== Problem description ==
Which lines below include the string "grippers"? Please show each one.

================================

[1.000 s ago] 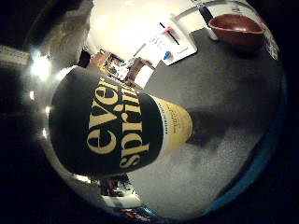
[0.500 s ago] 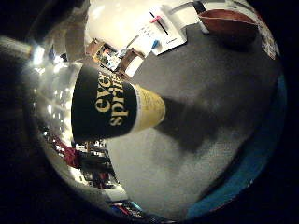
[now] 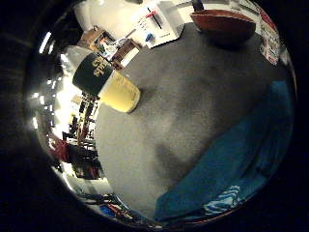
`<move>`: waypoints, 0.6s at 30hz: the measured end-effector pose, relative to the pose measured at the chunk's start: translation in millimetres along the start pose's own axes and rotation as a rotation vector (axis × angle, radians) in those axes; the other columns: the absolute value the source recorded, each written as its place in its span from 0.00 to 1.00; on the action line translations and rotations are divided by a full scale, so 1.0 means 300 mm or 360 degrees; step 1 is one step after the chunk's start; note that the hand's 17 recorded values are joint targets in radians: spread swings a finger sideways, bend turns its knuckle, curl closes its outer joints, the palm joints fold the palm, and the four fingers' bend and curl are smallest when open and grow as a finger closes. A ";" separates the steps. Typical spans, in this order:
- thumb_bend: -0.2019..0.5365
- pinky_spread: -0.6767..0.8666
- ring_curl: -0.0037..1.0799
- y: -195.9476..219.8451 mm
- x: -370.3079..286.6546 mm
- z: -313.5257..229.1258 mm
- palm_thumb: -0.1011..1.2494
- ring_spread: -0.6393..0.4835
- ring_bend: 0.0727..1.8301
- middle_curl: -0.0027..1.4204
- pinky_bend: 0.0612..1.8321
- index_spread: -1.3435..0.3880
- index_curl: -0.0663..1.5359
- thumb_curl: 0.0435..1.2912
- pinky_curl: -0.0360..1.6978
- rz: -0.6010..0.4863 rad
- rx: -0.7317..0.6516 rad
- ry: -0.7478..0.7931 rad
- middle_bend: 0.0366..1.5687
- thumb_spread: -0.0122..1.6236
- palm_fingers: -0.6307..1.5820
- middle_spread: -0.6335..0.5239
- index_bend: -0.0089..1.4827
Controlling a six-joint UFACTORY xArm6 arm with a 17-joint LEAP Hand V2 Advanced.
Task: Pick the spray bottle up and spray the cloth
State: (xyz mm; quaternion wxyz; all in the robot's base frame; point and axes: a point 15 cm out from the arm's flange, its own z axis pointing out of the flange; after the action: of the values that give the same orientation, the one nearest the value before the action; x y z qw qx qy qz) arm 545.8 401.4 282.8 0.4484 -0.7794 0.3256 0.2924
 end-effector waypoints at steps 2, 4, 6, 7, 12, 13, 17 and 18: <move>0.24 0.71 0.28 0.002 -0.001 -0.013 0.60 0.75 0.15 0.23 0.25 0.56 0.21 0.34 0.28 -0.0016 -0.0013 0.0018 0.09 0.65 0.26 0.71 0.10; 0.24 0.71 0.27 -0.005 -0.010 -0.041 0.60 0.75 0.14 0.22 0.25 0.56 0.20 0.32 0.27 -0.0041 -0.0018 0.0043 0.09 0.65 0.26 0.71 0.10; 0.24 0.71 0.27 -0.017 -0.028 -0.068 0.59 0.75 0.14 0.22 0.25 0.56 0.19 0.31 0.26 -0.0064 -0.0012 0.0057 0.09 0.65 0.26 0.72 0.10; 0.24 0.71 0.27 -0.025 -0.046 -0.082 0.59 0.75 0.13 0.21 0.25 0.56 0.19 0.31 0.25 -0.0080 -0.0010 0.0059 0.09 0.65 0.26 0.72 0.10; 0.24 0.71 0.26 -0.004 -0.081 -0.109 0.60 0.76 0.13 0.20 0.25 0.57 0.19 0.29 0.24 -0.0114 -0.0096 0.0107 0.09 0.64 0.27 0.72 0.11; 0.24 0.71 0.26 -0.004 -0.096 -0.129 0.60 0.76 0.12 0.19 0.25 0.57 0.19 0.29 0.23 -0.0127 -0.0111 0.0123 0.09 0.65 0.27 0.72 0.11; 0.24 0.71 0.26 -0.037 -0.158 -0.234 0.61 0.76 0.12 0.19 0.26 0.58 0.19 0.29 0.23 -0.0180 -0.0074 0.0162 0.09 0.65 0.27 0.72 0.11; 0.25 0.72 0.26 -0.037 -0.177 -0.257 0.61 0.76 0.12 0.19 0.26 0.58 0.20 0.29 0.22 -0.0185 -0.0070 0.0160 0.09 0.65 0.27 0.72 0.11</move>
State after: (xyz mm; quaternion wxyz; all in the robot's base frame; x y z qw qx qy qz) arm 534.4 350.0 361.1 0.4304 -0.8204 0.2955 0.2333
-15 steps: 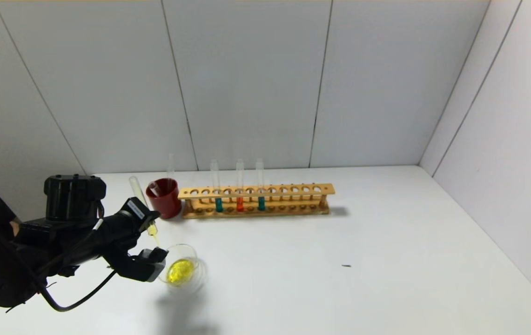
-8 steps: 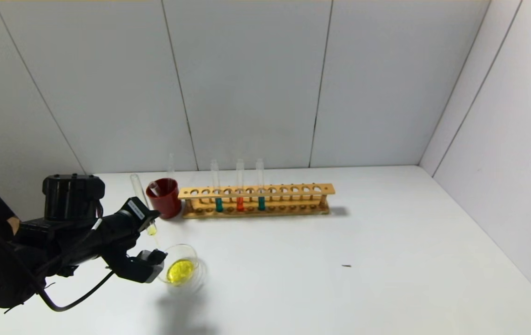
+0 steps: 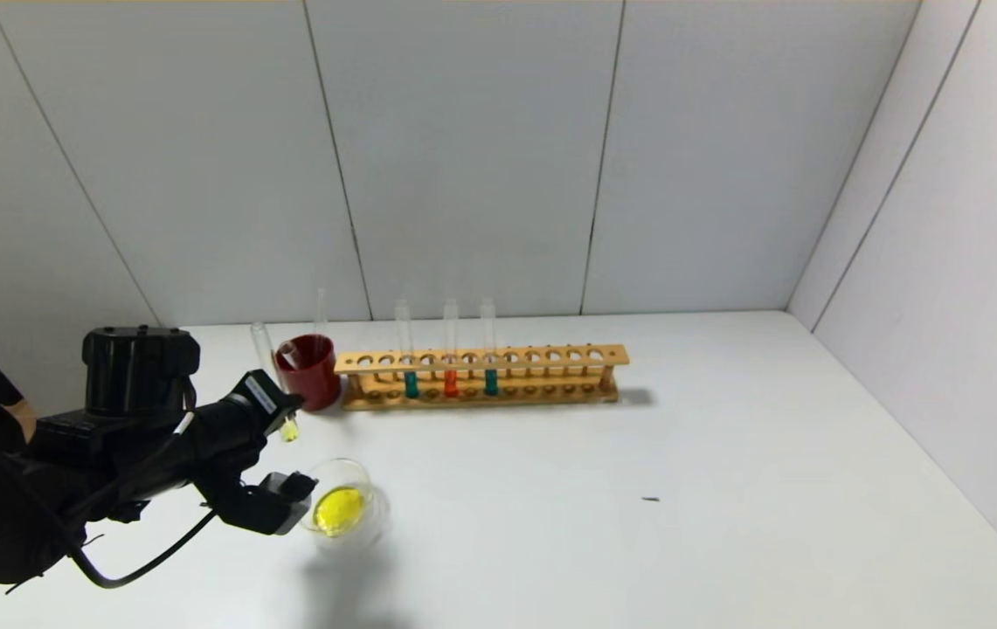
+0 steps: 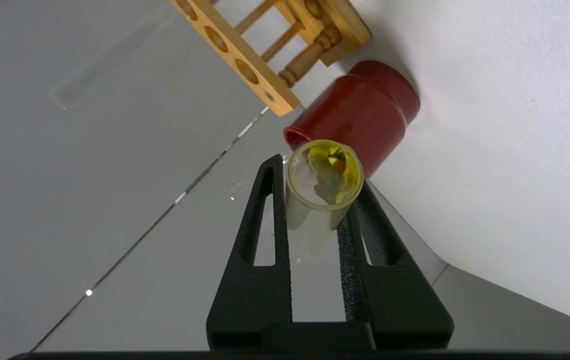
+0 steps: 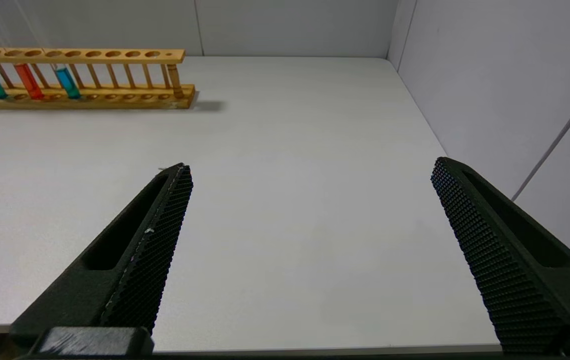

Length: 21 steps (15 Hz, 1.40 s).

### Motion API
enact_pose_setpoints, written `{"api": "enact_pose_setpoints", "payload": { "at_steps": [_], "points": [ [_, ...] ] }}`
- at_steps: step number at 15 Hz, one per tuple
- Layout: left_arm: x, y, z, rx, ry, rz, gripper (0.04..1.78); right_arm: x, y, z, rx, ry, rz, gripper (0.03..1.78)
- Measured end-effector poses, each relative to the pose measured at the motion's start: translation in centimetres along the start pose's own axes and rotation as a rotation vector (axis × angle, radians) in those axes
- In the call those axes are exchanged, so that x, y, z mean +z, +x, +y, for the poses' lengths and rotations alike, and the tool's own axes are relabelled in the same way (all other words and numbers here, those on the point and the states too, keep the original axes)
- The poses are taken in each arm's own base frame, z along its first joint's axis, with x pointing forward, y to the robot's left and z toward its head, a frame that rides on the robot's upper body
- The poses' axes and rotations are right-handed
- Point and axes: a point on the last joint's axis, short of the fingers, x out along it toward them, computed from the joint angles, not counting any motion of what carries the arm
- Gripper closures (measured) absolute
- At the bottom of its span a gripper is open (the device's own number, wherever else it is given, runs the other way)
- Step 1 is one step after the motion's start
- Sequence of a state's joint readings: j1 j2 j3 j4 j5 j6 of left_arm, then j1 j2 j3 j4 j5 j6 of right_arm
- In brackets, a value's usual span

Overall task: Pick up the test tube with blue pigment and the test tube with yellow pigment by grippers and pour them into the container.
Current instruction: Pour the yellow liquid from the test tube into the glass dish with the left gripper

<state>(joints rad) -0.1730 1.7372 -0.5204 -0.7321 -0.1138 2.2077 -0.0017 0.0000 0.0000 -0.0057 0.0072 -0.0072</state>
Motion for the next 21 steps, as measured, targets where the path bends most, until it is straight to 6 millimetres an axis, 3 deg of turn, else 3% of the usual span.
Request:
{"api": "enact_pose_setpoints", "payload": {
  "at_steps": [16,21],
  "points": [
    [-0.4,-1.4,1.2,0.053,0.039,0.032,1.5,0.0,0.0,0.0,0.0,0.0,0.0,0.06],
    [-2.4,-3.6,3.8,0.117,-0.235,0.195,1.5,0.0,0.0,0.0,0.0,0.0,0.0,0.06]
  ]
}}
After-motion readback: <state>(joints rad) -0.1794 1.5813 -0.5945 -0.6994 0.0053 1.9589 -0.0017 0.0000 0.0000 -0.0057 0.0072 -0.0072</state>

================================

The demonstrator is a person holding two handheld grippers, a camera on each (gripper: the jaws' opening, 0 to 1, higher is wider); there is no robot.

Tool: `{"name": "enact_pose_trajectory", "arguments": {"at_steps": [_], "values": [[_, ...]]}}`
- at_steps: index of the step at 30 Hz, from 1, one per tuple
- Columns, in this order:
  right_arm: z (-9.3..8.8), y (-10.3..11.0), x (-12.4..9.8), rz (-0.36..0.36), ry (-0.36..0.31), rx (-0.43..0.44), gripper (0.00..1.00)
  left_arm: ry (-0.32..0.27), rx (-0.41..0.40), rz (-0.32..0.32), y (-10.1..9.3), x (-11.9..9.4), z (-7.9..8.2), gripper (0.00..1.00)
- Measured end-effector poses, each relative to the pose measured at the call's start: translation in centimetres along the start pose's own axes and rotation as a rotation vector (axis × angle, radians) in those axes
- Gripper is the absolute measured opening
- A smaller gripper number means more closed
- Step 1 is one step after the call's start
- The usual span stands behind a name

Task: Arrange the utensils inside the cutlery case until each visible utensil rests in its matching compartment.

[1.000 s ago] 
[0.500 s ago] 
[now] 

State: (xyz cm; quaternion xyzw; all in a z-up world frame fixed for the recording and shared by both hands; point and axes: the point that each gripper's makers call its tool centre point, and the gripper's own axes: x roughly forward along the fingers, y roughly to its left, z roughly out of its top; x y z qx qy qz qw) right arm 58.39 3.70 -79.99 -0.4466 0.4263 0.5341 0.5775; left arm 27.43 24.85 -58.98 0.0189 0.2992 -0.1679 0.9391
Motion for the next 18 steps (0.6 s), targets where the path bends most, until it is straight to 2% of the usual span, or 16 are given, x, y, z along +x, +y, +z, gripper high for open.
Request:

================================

== Solved exercise ==
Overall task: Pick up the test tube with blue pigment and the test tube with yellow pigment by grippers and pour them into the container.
The demonstrator is a person holding two handheld grippers, a camera on each (gripper: the jaws' opening, 0 to 1, higher is wider); there is no robot.

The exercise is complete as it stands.